■ **Problem to solve**
Show all lines below holding the string "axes".

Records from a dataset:
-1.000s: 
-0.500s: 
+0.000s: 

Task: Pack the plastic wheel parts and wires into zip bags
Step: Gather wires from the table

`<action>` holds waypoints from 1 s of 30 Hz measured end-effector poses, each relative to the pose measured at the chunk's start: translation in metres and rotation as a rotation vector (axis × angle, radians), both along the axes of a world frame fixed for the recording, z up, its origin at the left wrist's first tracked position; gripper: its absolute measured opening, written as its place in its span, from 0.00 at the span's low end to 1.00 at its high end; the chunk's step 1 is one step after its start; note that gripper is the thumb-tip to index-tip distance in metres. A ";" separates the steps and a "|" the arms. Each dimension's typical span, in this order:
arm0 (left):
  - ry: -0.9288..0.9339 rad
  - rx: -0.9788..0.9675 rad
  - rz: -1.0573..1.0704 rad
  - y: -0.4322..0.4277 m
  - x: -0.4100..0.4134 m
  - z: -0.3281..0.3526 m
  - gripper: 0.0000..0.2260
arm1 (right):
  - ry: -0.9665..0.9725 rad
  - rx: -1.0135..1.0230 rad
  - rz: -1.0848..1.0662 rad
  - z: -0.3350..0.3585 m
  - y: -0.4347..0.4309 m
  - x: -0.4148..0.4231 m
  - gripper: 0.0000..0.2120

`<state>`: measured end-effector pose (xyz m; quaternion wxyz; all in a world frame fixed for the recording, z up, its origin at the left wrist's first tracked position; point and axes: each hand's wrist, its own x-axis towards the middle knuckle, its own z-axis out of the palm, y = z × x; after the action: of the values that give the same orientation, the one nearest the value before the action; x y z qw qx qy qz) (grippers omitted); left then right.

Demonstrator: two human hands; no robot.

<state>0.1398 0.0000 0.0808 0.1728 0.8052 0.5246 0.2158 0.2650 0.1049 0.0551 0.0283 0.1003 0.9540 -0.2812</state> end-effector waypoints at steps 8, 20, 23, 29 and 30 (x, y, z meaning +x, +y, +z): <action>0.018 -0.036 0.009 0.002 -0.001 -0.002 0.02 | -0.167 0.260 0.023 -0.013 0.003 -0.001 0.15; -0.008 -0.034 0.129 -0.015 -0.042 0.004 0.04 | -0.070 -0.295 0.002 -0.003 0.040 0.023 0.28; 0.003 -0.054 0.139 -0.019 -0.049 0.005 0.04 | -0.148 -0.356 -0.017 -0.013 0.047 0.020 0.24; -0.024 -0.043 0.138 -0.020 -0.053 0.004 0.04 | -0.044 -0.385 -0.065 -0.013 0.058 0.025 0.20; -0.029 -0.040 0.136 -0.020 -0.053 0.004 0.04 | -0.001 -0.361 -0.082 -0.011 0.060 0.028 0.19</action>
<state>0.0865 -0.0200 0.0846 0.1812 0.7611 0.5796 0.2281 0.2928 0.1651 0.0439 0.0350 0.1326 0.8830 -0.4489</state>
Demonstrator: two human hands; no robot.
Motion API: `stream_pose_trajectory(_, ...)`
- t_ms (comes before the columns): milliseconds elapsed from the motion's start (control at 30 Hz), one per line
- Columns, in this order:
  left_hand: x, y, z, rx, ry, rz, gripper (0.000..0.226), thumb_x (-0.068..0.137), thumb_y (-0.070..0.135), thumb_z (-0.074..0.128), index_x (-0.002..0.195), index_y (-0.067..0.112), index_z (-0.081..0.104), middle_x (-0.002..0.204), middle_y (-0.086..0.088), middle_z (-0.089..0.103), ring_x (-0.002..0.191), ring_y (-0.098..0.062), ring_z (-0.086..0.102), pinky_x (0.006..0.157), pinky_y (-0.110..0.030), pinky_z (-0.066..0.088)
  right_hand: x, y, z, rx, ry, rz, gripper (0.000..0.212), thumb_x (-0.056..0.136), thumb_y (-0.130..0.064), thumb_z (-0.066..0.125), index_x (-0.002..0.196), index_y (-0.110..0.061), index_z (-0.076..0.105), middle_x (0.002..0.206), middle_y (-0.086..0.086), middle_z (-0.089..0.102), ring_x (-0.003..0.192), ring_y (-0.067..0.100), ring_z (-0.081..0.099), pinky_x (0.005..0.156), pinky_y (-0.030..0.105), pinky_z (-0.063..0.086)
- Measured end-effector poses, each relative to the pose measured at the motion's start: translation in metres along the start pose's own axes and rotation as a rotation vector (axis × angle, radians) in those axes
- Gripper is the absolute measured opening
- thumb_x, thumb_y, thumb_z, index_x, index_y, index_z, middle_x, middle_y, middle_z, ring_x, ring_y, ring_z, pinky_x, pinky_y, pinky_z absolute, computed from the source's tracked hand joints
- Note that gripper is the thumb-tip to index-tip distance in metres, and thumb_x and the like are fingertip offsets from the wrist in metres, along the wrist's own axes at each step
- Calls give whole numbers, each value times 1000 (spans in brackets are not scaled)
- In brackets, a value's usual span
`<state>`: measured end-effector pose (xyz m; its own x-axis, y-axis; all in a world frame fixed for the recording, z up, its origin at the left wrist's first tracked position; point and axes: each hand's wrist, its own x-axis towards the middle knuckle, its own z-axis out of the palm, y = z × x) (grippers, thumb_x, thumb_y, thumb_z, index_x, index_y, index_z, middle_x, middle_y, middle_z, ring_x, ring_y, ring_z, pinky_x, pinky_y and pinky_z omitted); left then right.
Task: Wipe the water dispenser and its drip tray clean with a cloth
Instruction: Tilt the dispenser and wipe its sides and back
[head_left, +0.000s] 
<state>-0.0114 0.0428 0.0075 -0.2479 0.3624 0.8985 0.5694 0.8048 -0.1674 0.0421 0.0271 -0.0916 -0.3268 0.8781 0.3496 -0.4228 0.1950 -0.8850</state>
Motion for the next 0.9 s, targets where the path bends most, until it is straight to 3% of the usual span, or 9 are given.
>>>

■ **Solution for this problem**
`<action>` holds waypoints from 1 s of 30 Hz measured end-effector poses, each relative to the pose measured at the chunk's start: translation in metres and rotation as a rotation vector (axis × angle, radians), both along the axes of a world frame fixed for the recording, z up, its origin at the left wrist's first tracked position; gripper: its absolute measured opening, written as its place in its span, from 0.00 at the span's low end to 1.00 at its high end; the chunk's step 1 is one step after its start; note that gripper is the thumb-tip to index-tip distance in metres. A ";" separates the steps and a "|" the arms. Each dimension's typical span, in this order:
`<state>`: measured end-effector pose (xyz m; quaternion wxyz; all in a world frame fixed for the recording, z up, its origin at the left wrist's first tracked position; point and axes: each hand's wrist, its own x-axis towards the middle knuckle, its own z-axis out of the palm, y = z × x; after the action: of the values that give the same orientation, the one nearest the value before the action; x y z qw qx qy qz) (grippers omitted); left then right.
- Measured end-effector poses, each relative to the pose measured at the motion's start: translation in metres along the start pose's own axes and rotation as a rotation vector (axis × angle, radians) in those axes
- Note that gripper is the thumb-tip to index-tip distance in metres, and thumb_x and the like are fingertip offsets from the wrist in metres, along the wrist's own axes at each step
`<state>`: measured end-effector pose (xyz m; its own x-axis, y-axis; all in a world frame fixed for the recording, z up, its origin at the left wrist's first tracked position; point and axes: each hand's wrist, its own x-axis towards the middle knuckle, its own z-axis out of the palm, y = z × x) (grippers, thumb_x, thumb_y, thumb_z, index_x, index_y, index_z, middle_x, middle_y, middle_z, ring_x, ring_y, ring_z, pinky_x, pinky_y and pinky_z omitted); left then right.

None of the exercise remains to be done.